Wednesday, 27 June 2012

OUR CONCERNS

 We tend to forget things rapidly. It is good as well as bad too! Good because if we do not delete old, how can we feed our mind with new. Secondly if we remember each and every thing our mental balance will be disturbed because all life experiences are not good, so better to forget and move on. We need to introspect events on daily or weekly basis. Filtering the thought process and getting ready to proceed.


Looking good, doing good and having all good around us is human need which is natural as good things have attraction. The most difficult phase of our life is : How to understand and get along with people you love and you work with. Perhaps it is the most difficult job in the world. How to convince others our point of view, our way of thinking. Instead of condemning people, let's try to understand them. Let's try to figure out why they do what they do. That's a lot more intriguing and profitable too than criticism; and it breeds sympathy, tolerance and kindness. "To know all is to forgive all." As Dr. Johnson said: "God himself, sir, does not propose to judge man until the end of his days."here is one longing - almost as deep, almost as imperious, as the desire for food or sleep - which is seldom gratified. It is what Freud calls "the desire to be great." It is what Dewey calls the "desire to be important." 

We usually spend about 95 percent of our time thinking about ourselves. Try leaving a friendly trail of little sparks of gratitude on your daily trips. You will be surprised how this will set small flames of friendship that will be rose beacons on your next visit. Be "hearty in your approbation and lavish in your praise," and people will cherish your words and treasure them and repeat them over a lifetime - repeat them years after you have forgotten them. Why talk about what we want? That is childish. Absurd. Of course, you are interested in what you want. You are eternally interested in it. But no one else is. The rest of us are just like you: we are interested in what we want .One secret of success, it lies in the ability to get the other person's point of view and see things from others perspective as well as from your own." Remember that the people you are talking to are a hundred times more interested in themselves and their wants and problems than
your problems. A person's toothache means more to that person than a famine in China which kills a million
people. A boil on person's neck interests one more than forty earthquakes in Africa. Think of that the next time you start a conversation. This is law of human conduct. If we obey that law, we shall almost never get into trouble. In fact, that law, if obeyed, will bring us countless friends and constant happiness. But the very instant we break the law, we shall get into endless troubles.

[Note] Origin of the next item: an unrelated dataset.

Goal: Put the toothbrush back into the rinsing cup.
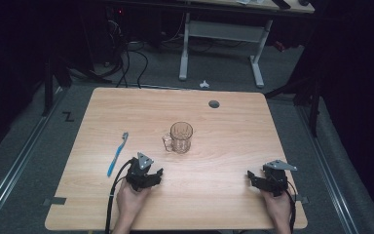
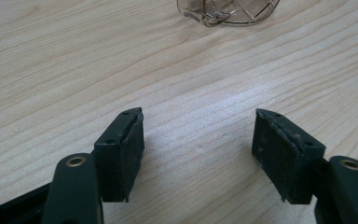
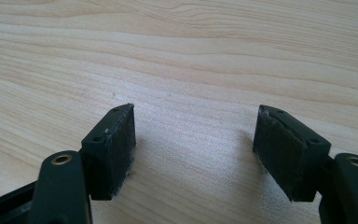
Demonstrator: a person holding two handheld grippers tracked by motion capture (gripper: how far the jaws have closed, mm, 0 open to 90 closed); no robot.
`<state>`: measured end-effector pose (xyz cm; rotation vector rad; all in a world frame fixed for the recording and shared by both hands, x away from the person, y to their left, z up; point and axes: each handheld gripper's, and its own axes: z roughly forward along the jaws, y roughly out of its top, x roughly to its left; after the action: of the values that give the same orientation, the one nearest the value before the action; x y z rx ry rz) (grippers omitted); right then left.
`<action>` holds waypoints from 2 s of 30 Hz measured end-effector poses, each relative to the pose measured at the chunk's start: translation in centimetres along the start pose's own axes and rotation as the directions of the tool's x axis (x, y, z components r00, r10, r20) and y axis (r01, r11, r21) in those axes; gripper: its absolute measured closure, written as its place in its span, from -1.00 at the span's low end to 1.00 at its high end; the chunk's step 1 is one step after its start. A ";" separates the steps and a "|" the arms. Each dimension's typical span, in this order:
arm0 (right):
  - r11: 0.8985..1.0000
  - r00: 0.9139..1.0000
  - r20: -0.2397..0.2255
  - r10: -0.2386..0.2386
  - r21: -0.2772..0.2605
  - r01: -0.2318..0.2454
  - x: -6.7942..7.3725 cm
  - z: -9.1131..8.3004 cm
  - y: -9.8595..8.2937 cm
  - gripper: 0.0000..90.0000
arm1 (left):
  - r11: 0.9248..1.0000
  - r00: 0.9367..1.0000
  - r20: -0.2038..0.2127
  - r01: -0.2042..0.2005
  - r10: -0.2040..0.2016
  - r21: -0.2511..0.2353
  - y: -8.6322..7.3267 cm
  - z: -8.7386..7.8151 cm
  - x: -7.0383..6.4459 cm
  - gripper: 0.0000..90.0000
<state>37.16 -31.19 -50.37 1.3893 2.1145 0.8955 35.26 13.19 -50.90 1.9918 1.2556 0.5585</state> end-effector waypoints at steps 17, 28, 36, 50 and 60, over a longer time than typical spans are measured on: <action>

Most of us are prejudiced and biased. Most of us are blighted with preconceived notions, with jealousy, suspicion, fear, envy and pride. And most people don't want to change their minds about their religion or their haircut or communism or their favorite movie star. We sometimes find ourselves changing our minds without any resistance or heavy emotion, but if we are told we are wrong, we resent the imputation and harden our hearts. The little word "my" is the most important one in human affairs, and to reckon with it is the beginning of wisdom. It has the same force whether it is "my" dinner, "my" dog, and "my" house, or "my" father, "my" country, and "my" God. We not only resent the imputation that our watch is wrong, or our car shabby, but that our conception of the canals of Mars, of the pronunciation of "Epictetus," of the medicinal value of salicin etc.We like to continue to believe what we have been accustomed to accept as true, and the resentment aroused when doubt is cast upon any of our assumptions leads us to seek every manner of excuse for clinging to it. Remember the old proverb: "By fighting you never get enough, but
by yielding you get more than you expected."